競馬が好きではなくても楽しめるし、感動し、勇気をもらえる作品です。

※記事ラストに一部ネタバレを含む感想があります。お気をつけください!

映画情報

シー・ビスケット(Seabiscuit)
初公開:2003年7月25日 
監督: ゲイリー・ロス
国:アメリカ
上映時間:141分
配給:ユニバーサル映画

実在した競走馬の映画「シー・ビスケット」

アメリカの大恐慌時代、実在したシー・ビスケットという競走馬と、それを取り巻く3人の男たちを描いたストーリー。

ローラ・ヒレンブランドの小説「シー・ビスケット」が原作です。
原作小説はこの時代の競馬のディテールまで描かれており、競馬ファンには激アツだそうですが、私は未読で映画作品しか観ていません。

原作小説を読んでいなくても、競馬が全くわからなくても、鳥肌が立つほど感動する映画でした。

主要な登場人物

・シービスケット……サラブレッドなのに小柄なため、見放された競走馬。

・レッド・ポラード(トビー・マグワイア)……主人公。不幸な少年時代を送った。

・チャールズ・ハワード(ジェフ・ブリッジス)……失意の底にあった馬主。

・トム・スミス(クリス・クーパー)……孤独の調教師。

ストーリー

1930年代、大恐慌時代のアメリカが舞台。

親の株が暴落してしまい、一家と離別して不幸な少年時代を送っていたレッド。
故郷を追われ、孤独になってしまった調教師のスミス。
愛する息子を交通事故で亡くし、妻からも逃げられ、失意の底にあった馬主のハワード。
そして、立派な親をもつサラブレッドなのに「なんと無力なんだ」と見捨てられていた小柄な馬、シー・ビスケット。

心に傷を負った3人の男達とシー・ビスケットの出会いは、奇跡を生み出します。
小柄な馬の活躍は、アメリカ中の国民をとりこに。

しかしそんな矢先、彼らに厳しい試練の時が訪れます。
果たして、シー・ビスケットや3人の行く末はどうなるのでしょうか。

映画を観た感想

まず、とにかくレースの迫力がすごくて圧倒されました。
全てCGは使わずに撮影をされたそうです。
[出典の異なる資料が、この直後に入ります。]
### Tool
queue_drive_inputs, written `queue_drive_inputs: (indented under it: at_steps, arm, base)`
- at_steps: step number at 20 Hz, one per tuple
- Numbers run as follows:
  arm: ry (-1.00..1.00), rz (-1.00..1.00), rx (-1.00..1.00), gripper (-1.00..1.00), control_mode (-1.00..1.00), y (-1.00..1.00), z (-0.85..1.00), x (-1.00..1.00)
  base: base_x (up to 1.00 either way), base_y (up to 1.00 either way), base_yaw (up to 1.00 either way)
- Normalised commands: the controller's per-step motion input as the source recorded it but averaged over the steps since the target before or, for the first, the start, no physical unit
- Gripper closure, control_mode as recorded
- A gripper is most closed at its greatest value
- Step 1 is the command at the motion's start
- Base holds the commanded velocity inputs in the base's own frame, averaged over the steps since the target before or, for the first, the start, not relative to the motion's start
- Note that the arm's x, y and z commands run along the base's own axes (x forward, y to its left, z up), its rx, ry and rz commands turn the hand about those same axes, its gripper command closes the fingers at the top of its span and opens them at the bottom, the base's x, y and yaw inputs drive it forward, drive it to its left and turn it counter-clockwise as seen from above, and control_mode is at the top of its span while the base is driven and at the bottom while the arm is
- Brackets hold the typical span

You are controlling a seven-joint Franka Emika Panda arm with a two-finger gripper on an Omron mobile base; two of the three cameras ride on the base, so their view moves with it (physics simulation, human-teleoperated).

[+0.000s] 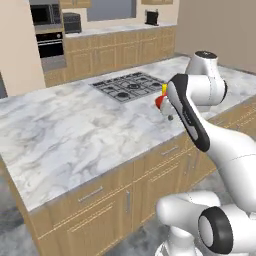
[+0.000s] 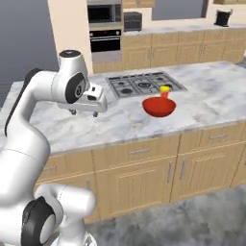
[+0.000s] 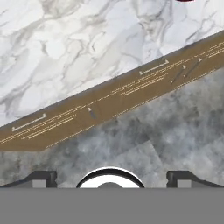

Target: Pick the cup and bowl from the counter and place them on the counter next to the sink.

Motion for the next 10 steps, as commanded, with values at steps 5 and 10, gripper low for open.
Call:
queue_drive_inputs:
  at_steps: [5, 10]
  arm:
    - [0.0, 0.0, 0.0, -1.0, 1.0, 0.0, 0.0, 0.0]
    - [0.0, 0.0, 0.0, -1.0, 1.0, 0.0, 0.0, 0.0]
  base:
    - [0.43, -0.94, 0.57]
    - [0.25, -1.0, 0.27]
鳥肌モノでした。

私はこの映画を観るまで競馬ってあんまり良いイメージがありませんでした。
でも、映画を観て一変。実際にレースをこの目で見て、その迫力を肌で感じたいと強く思うように。

日本のディープインパクトもそうですが、小柄で期待されていなかった馬の活躍は本当に熱くなりますね。

役者陣の熱演も素晴らしく、登場人物の過去の辛さ、そして今の想いが痛いほど伝わってきます。
最初から最後まで目が離せませんでした。

実は公開直後、映画館で見た作品。
数少ない、パンフレットを購入した映画です。

以下、ネタバレを含む感想です。

ネタバレありの感想

苦しみ、何度も何度も立ち上がり、それでも諦めずに戦い抜く彼らの姿に、強く心を打たれました。
映画を観る前は「暗い大恐慌の時代を一匹の馬が救う?そんなことある?」なんてひねくれていたのですが、観て納得。
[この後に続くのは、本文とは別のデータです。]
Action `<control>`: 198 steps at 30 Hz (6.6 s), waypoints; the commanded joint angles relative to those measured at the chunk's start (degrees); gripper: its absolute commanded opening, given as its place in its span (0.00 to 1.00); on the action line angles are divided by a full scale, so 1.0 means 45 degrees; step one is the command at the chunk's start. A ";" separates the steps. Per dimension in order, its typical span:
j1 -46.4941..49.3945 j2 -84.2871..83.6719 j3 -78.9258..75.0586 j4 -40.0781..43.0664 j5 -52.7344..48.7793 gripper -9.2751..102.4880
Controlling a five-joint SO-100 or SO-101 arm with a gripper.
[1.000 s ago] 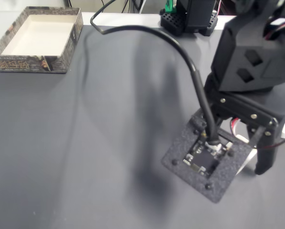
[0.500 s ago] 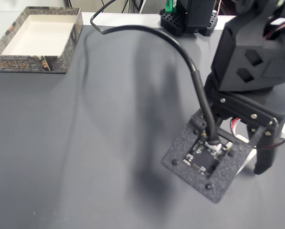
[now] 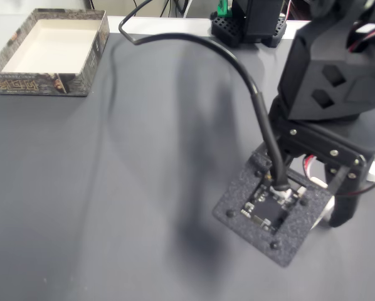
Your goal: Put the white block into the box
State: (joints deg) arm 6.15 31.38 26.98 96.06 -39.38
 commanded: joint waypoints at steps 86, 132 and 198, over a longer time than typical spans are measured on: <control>0.0195 0.3301 0.1484 0.0586 0.0352 0.07; 1.1426 1.2969 1.0410 0.0332 0.8613 0.07; 1.6484 0.4980 0.3047 -0.0313 2.5488 0.07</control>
State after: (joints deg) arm 80.68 52.29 45.09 95.27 71.37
落馬によって全身を強く打ち付け、2度と馬には乗れないと告知されたジョニー。
そしてその後、レース中に靭帯断裂という大怪我をしたシー・ビスケット。
本来なら脚に怪我を負った競走馬は安楽死させられますが、ジョニーとシービスケットは共にリハビリを行うことに。
そしてラスト、一蓮托生で出場したレースでの大勝利。

ジョッキーとして、競走馬として、2度と立ち上がれないと言われた2人が起こした、信じられないようなとんでもない奇跡。
生きるのすら辛い大恐慌の時代に、「諦めないことで起こせる奇跡」を人々に見せてくれたんですね。まさに希望の星です。
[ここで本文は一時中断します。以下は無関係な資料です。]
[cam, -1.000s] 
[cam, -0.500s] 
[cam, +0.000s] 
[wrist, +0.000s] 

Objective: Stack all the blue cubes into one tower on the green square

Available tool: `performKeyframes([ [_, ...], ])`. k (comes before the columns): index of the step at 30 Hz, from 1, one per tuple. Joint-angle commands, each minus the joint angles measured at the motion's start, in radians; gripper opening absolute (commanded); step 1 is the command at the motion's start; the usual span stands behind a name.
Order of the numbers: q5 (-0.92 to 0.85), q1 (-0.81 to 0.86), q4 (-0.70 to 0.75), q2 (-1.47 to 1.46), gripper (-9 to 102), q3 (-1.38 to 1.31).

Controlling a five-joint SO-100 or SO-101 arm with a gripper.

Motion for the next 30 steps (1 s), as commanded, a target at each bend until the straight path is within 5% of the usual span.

私は現在、平和な国で割と平和な時代を生きています。それでもたまに心が折れそうになることもしばしば。
そんな私さえも勇気付けてくれるシー・ビスケットは、本当に偉大な存在です。

ちなみに最後のレースシーンは当時の映像を参考にレース運びから着順にいたるまで極めて忠実に再現されたそうです。
臨場感は本当に圧巻。

演出もストーリーも何もかも、素晴らしい映画でした。